■ Work order
Retype every line from the start of the entries below down to the line with "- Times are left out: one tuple", both ends included; skip the pictures.

(Items from a dataset)

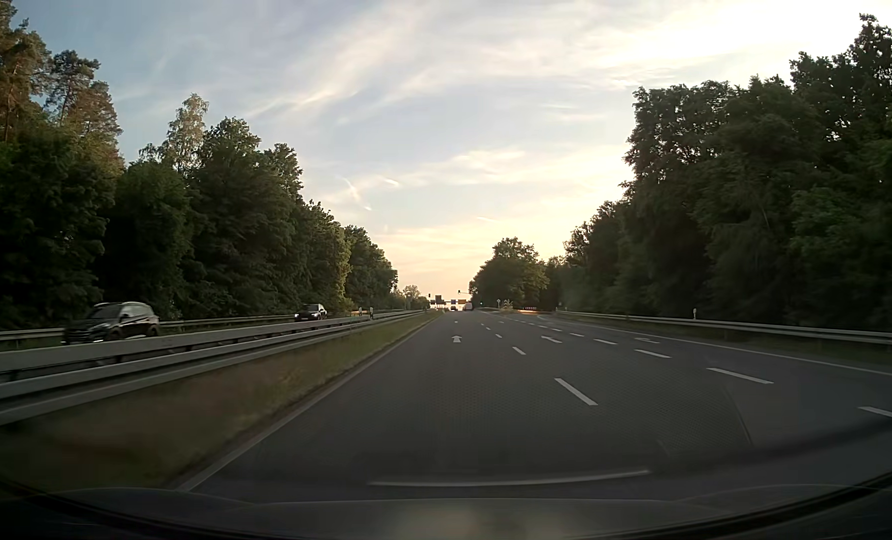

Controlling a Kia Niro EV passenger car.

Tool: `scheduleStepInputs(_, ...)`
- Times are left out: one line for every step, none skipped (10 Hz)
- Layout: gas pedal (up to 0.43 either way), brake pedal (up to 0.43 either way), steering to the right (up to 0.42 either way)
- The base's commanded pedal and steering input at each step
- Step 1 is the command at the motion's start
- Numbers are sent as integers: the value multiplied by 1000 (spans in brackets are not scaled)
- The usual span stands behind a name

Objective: Follow the waypoints while adhering to traffic rules and regulations

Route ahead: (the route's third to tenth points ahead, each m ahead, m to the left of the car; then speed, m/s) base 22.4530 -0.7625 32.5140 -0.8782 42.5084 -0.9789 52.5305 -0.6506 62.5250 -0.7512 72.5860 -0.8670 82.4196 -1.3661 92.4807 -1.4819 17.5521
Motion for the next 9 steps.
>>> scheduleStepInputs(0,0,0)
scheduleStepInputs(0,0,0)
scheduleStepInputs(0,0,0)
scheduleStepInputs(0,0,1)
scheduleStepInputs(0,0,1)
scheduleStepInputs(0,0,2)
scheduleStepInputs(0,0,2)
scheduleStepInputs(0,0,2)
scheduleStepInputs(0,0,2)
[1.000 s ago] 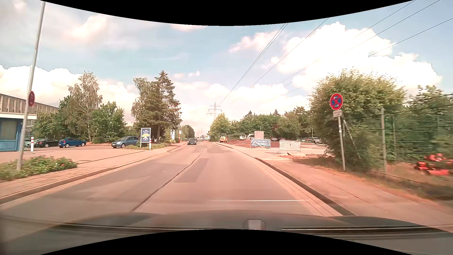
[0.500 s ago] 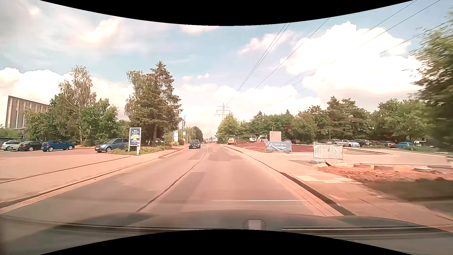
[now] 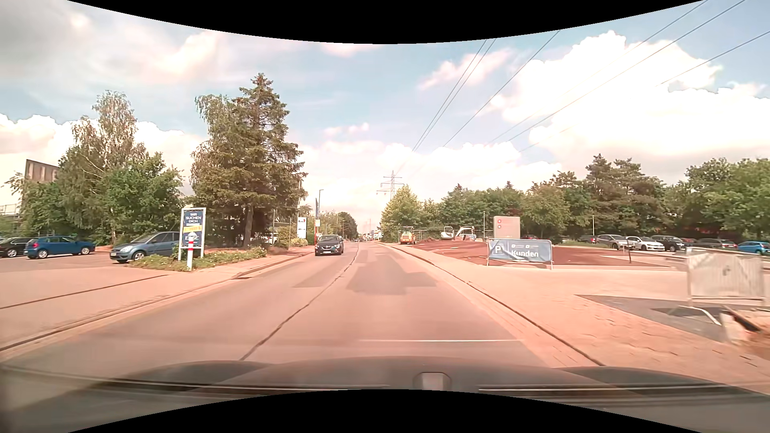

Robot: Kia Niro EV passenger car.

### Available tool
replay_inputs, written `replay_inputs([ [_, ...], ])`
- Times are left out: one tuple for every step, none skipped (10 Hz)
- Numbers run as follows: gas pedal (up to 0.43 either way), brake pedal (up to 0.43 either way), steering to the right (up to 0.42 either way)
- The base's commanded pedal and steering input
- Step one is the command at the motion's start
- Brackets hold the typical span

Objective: Follow the waypoints while adhering to traffic rules and regulations

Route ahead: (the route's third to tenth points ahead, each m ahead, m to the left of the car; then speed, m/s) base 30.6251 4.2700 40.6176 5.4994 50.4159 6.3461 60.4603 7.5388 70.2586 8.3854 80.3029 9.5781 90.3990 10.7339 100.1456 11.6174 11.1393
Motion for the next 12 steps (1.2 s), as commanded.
replay_inputs([
  [0.157, 0.0, -0.026],
  [0.157, 0.0, -0.026],
  [0.157, 0.0, -0.026],
  [0.157, 0.0, -0.026],
  [0.157, 0.0, -0.026],
  [0.157, 0.0, -0.026],
  [0.157, 0.0, -0.026],
  [0.157, 0.0, -0.026],
  [0.157, 0.0, -0.025],
  [0.157, 0.0, -0.024],
  [0.157, 0.0, -0.023],
  [0.157, 0.0, -0.022],
])
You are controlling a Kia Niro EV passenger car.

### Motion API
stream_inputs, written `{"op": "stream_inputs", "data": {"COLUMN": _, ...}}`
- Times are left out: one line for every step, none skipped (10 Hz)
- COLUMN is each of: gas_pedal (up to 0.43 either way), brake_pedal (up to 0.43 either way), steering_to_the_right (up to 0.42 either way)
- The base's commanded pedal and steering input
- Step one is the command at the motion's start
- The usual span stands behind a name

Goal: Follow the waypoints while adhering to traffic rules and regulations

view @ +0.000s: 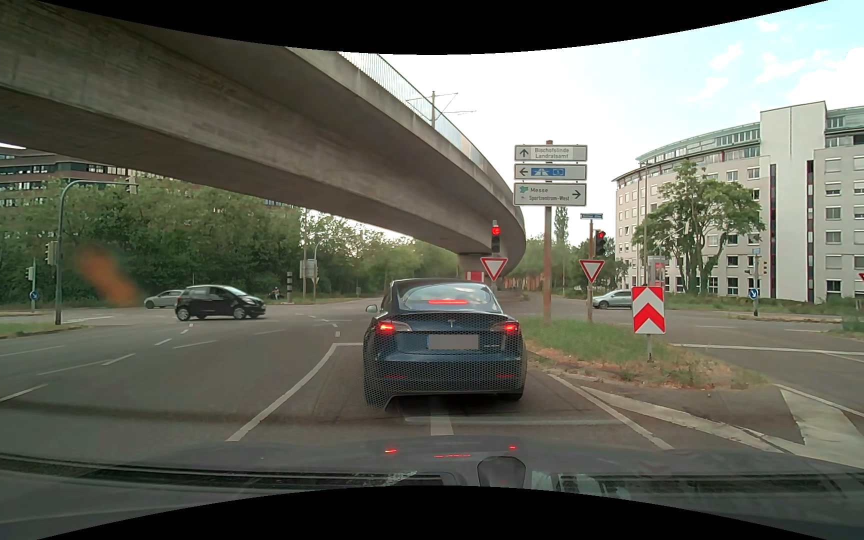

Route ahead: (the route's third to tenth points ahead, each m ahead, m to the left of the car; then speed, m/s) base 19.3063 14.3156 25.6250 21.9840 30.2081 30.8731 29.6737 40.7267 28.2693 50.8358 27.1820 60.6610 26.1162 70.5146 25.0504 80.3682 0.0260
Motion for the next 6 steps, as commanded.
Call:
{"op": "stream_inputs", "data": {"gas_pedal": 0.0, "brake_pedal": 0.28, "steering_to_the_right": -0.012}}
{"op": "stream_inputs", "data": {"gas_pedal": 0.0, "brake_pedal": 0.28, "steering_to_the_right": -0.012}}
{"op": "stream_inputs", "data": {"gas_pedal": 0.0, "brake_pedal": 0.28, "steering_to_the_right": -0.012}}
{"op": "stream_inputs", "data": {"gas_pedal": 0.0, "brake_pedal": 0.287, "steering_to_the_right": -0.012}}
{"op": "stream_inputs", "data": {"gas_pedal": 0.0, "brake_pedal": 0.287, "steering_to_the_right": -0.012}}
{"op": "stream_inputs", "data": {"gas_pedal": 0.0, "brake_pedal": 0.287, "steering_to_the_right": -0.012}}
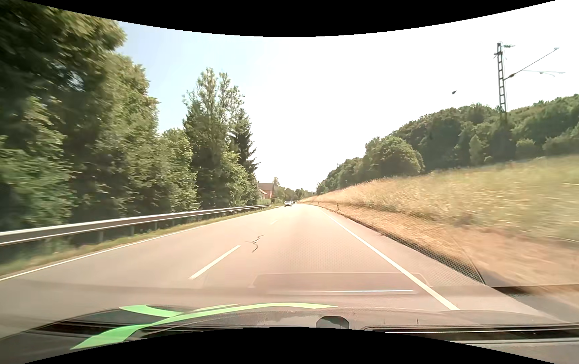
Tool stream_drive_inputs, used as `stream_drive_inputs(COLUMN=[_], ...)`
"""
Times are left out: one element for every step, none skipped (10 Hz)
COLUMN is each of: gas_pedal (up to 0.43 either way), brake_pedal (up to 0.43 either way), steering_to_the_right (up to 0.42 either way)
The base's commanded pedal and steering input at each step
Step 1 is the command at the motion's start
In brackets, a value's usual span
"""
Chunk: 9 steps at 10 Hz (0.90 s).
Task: Follow the waypoints while adhering to traffic rules and regulations
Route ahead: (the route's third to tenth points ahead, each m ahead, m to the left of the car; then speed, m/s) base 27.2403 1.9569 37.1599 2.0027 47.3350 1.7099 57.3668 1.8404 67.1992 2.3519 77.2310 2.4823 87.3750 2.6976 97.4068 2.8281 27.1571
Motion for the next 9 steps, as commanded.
stream_drive_inputs(gas_pedal=[0.268, 0.280, 0.280, 0.280, 0.280, 0.280, 0.268, 0.248, 0.240], brake_pedal=[0.000, 0.000, 0.000, 0.000, 0.000, 0.000, 0.000, 0.000, 0.000], steering_to_the_right=[-0.004, -0.004, -0.004, -0.004, -0.004, -0.004, -0.004, -0.004, -0.004])
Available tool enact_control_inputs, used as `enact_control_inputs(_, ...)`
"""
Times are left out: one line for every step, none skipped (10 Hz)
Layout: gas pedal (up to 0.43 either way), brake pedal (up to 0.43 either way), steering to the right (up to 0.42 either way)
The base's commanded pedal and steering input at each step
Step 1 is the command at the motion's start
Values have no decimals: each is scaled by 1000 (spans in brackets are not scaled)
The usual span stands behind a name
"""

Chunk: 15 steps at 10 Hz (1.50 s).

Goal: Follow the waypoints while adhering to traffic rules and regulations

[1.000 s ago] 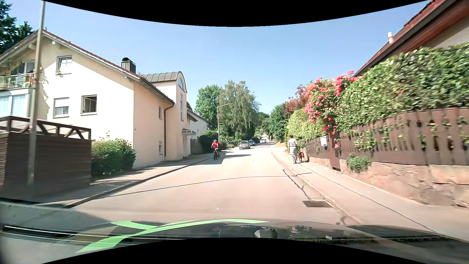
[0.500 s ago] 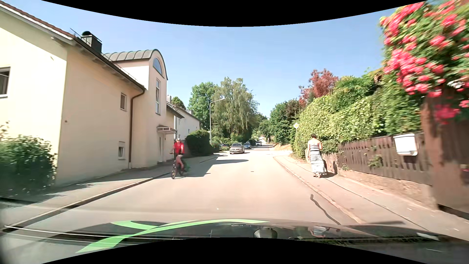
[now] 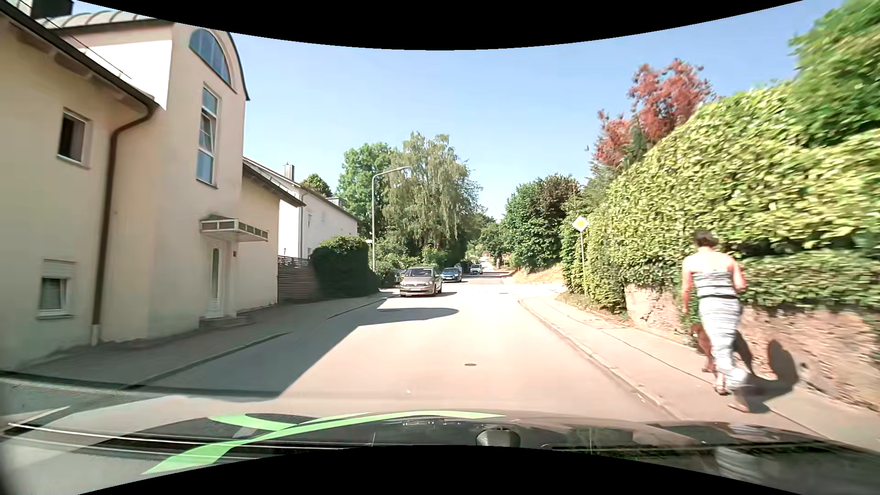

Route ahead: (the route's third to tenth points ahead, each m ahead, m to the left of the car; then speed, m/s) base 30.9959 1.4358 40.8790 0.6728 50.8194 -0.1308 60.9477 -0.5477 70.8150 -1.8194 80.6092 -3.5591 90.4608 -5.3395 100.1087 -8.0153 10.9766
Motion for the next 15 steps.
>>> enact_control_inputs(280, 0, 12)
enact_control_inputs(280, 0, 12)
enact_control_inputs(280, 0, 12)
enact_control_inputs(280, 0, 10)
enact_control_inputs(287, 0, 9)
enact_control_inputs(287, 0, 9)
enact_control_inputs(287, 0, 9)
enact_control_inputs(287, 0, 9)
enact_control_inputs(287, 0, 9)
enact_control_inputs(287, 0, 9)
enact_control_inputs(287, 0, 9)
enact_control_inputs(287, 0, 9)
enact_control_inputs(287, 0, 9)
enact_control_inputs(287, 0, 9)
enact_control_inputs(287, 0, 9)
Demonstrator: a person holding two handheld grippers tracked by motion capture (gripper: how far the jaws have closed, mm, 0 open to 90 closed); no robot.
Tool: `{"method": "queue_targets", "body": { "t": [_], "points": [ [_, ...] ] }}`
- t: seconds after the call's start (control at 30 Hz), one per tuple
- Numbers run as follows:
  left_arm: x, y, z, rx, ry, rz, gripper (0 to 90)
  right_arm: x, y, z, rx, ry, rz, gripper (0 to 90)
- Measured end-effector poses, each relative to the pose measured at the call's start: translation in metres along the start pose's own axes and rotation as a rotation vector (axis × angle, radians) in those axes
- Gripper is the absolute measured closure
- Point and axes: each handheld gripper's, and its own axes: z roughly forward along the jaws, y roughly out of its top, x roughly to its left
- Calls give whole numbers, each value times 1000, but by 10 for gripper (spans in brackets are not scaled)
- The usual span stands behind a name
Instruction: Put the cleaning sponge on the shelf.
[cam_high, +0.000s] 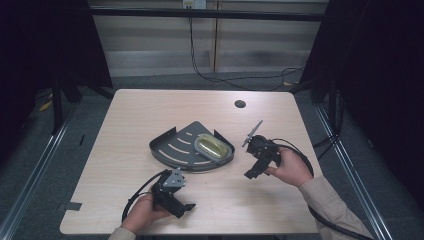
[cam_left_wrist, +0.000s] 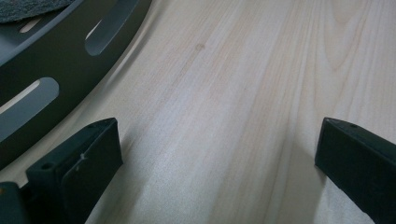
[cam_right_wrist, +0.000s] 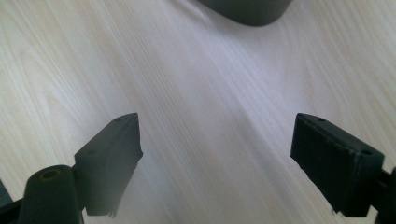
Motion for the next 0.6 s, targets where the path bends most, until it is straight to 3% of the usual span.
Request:
{"method": "queue_targets", "body": {
  "t": [0.5,0.53,0.6],
  "points": [
    [0,0,0,0,0,0,0,-6,-34,20,-24,17,43,157],
    [0,0,0,0,0,-1,0,-5,-35,20,-22,13,62,157],
    [0,0,0,0,-1,-1,0,-7,-36,20,-36,13,46,157]
  ]
}}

■ Written answer
Controlling a Kia Niro EV passenger car.

Tool: `scheduleStepInputs(_, ...)`
- Times are left out: one line for every step, none skipped (10 Hz)
- Layout: gas pedal (up to 0.43 either way), brake pedal (up to 0.43 either way), steering to the right (up to 0.42 either way)
- The base's commanded pedal and steering input at each step
- Step 1 is the command at the motion's start
- Numbers are sent as integers: the value multiplied by 1000 (spans in brackets are not scaled)
- The usual span stands behind a name

Objective: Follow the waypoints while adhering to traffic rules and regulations

Route ahead: (the route's third to tenth points ahead, each m ahead, m to the left of the car; then speed, m/s) base 22.4530 -0.7625 32.5140 -0.8782 42.5084 -0.9789 52.5305 -0.6506 62.5250 -0.7512 72.5860 -0.8670 82.4196 -1.3661 92.4807 -1.4819 17.5521
Motion for the next 9 steps.
>>> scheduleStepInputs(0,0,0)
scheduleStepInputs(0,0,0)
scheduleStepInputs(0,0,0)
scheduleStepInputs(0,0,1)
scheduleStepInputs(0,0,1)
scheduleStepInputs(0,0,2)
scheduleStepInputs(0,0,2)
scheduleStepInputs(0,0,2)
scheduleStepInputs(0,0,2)
[1.000 s ago] 
[0.500 s ago] 
[now] 

Robot: Kia Niro EV passenger car.

### Available tool
replay_inputs, written `replay_inputs([ [_, ...], ])`
- Times are left out: one tuple for every step, none skipped (10 Hz)

With that, the output is done.